Молодая заплаканная девушка, почти девчушка, робко перешагнула порог смотрового кабинета акушерки. Видно, неудачно она зашла сюда, потому что у Веры скверное настроение. Ей очень хочется сорвать свою злость хоть на ком-нибудь! Что? Катя Муравьёва? Одиннадцатый класс? Да совершенно всё равно! Пусть будет Катя Муравьёва!

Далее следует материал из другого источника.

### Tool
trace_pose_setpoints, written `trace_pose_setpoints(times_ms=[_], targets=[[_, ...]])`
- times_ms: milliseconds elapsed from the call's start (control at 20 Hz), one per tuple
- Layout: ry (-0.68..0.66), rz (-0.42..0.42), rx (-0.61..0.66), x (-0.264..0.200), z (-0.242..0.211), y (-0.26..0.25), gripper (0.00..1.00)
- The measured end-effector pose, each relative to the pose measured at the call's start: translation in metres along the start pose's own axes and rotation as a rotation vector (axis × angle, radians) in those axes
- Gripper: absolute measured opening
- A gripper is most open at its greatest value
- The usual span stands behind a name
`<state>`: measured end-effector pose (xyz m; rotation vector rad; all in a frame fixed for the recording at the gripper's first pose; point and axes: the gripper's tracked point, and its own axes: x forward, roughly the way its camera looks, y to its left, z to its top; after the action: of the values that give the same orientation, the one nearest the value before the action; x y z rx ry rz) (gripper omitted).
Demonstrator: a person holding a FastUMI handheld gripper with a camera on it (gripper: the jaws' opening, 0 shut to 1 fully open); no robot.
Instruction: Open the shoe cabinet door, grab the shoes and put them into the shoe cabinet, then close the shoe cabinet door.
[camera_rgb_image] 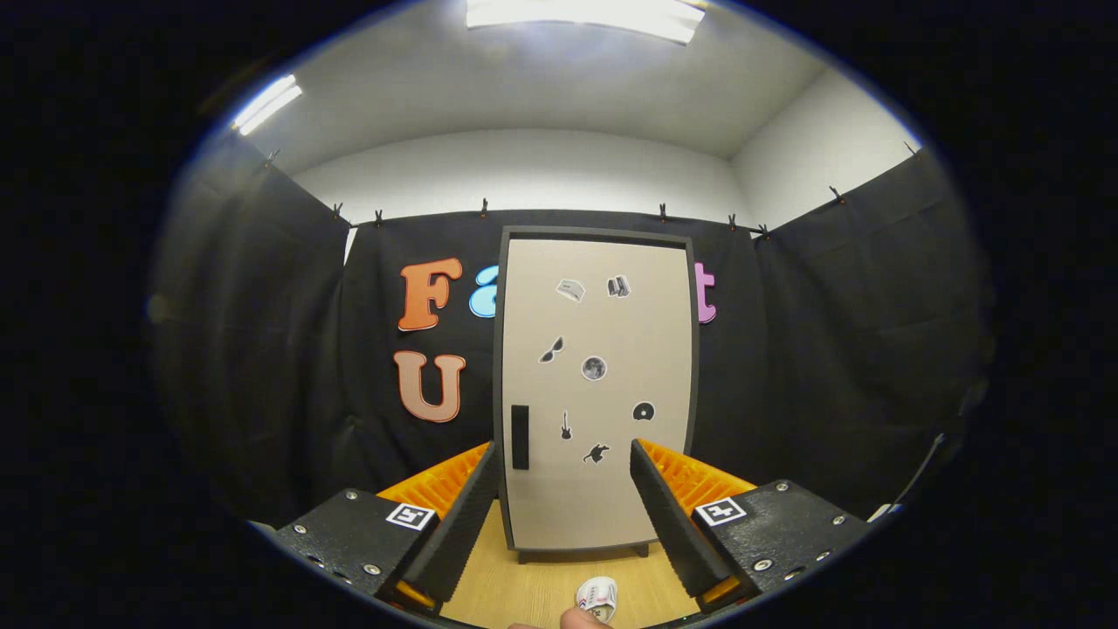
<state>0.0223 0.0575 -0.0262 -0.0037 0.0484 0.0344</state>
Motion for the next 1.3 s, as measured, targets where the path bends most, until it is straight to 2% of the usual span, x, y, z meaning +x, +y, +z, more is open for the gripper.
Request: trace_pose_setpoints(times_ms=[400,1000,1300], targets=[[0.015,0.002,-0.004,0.034,-0.011,0.026,0.93],[0.060,0.094,0.007,0.180,-0.069,0.059,0.93],[0.096,0.125,0.022,0.237,-0.097,0.071,0.93]])
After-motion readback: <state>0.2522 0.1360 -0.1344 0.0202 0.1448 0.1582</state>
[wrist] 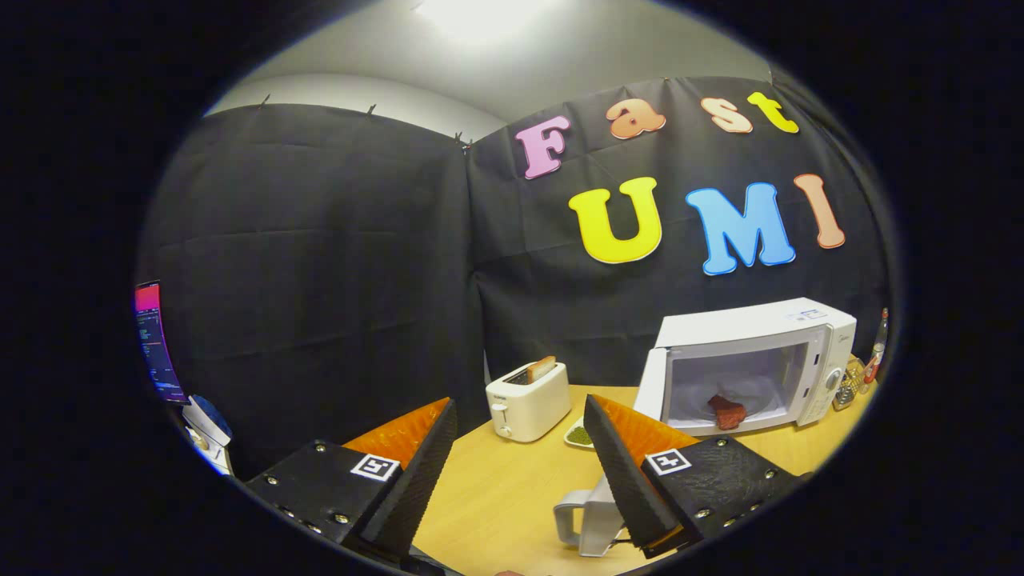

Очень предусмотрительно, что у смотрящих на эту картину нелюдей был отключен эмоциональный блок. Иначе точно они плакали бы вместе с этой девочкой, выходящей из кабинета акушерки. Она шла на одеревеневших ногах, и сама себе приказывала: «Только не плакать! Только не плакать!», но у неё ничего не получалось.
Катя вернулась домой, нашла добротную верёвку, и повесилась на чердаке. Ах, зачем верёвка не была старая и прогнившая?! Тогда она могла бы лопнуть, и Катя отделалась бы ушибами. Потом, через семь с половиной месяцев Катя родила бы сына, и была бы счастливой мамой.
Так нет же, нет, верёвка была совсем новой, хотя и предназначалась всего лишь для белья.
Акушерка, спровоцировавшая девочку на самоубийство, легко доказала свою непричастность к этому, и даже не считала себя в чём-либо виновной. Никто ни в чём не мог упрекнуть добрую тётю Веру, у которой своя дочь такого же возраста.
Вера в хорошем настроении шла с работы домой. Шла, радуясь предстоящему Рождеству, но не как религиозному празднику, а как возможности отсутствовать в поликлинике. И она шла – ненаказанная! Ненаказанная! Она умела увёртываться от неприятностей!